Automatic Image Annotation Using an Evolutionary Algorithm (IAGA)
Paper ID : 1380-IST
1Samaneh Bahrami, 2mohammad saniee abadeh *
1Tarbiat Modares University
2tarbiat modares university
Automatic image annotation (AIA) for a huge number of images is one of the most difficult challenging topics for researchers in the last two decades. For labeling images accurately, more various features containing low-level image features, textual tags of images have been extracted so far; however, not whole features give useful information for each conception. Feature selection as one of the important pre-processing methods, which contain the optimization of feature descriptor weights and the selection of an optimum subset feature descriptor, are desirable to improve the performance of image annotation by decreasing the feature dimension properly. In this paper, we try to propose an automated annotation based method to solve AIA in three separate phases, which is named Image Annotation Genetic Algorithm (IAGA).
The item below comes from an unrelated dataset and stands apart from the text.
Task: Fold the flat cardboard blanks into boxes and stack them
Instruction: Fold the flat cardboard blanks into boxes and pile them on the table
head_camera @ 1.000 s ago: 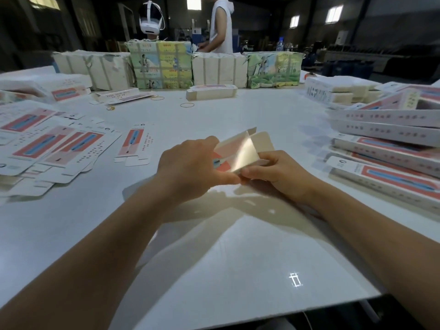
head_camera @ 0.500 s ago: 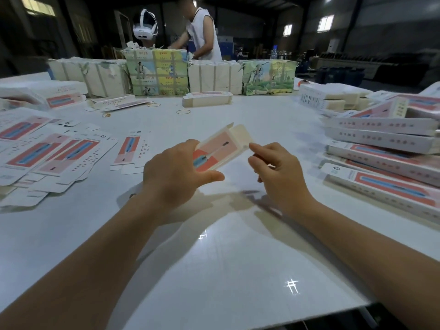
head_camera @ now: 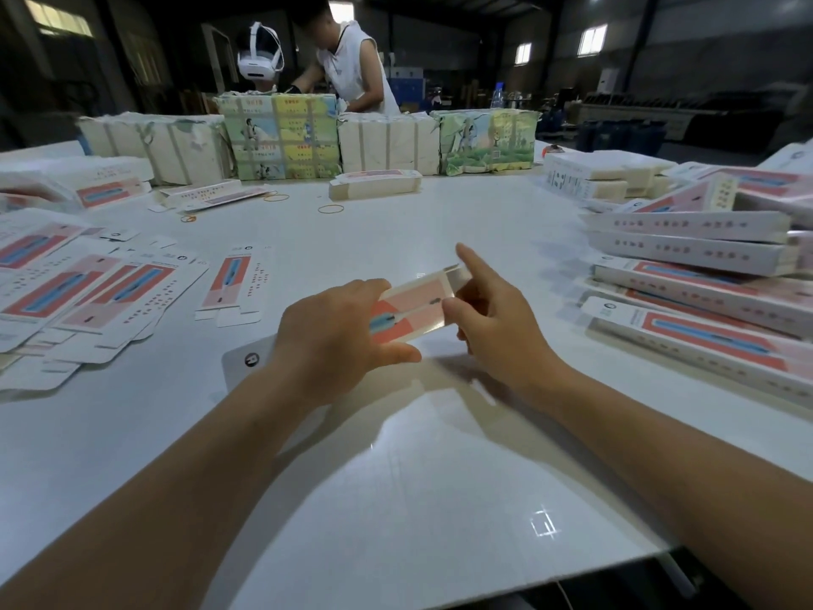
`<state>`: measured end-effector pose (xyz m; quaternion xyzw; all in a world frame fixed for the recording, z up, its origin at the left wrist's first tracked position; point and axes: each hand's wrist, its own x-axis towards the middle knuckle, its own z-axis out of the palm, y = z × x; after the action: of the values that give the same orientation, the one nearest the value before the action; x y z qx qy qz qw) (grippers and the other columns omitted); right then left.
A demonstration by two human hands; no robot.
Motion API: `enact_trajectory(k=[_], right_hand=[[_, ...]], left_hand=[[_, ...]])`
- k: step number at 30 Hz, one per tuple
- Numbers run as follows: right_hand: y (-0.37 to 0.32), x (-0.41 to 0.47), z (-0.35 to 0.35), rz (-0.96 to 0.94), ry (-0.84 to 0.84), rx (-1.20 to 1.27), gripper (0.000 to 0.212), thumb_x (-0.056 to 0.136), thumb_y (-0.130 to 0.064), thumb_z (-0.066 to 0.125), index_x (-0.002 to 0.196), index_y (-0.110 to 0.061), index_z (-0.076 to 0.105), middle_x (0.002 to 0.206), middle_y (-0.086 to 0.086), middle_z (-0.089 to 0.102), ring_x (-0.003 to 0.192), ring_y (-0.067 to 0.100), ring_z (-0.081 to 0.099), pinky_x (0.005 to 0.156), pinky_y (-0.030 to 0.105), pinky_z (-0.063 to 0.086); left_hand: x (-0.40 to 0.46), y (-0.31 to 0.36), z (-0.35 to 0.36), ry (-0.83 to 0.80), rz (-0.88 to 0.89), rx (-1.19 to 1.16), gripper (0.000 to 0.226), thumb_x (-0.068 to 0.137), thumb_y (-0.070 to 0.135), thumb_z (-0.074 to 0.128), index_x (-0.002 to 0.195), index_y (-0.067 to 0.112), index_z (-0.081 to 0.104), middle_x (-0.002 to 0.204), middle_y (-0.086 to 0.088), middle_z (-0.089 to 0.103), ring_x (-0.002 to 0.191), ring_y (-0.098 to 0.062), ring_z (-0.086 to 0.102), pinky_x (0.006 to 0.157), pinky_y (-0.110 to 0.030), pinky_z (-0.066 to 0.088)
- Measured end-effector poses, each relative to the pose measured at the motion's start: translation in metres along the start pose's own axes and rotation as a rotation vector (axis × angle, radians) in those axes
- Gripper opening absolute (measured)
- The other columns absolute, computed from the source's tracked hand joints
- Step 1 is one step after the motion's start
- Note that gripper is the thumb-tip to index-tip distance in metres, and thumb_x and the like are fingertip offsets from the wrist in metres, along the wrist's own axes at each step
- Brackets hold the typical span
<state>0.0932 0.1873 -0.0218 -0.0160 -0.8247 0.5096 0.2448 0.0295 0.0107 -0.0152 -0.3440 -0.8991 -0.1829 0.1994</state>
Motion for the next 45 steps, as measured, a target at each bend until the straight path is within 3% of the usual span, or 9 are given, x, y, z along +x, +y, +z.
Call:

Principally, we use GA as feature selection in the first phase to solve the high dimensions problem, in the next phase we apply Multi-Label KNN algorithm to weight neighbors and generate a novel weighted matrix, and in the third phase we try to use GA to combine the results and assign the related words to new images. We employ two well-known and the most important datasets, Corel5K and IAPR TC-12. The experimental results show that the proposed method outperforms other well-known methods and can be expeditiously employed to solve the multi-model engineering problems with high dimensionality.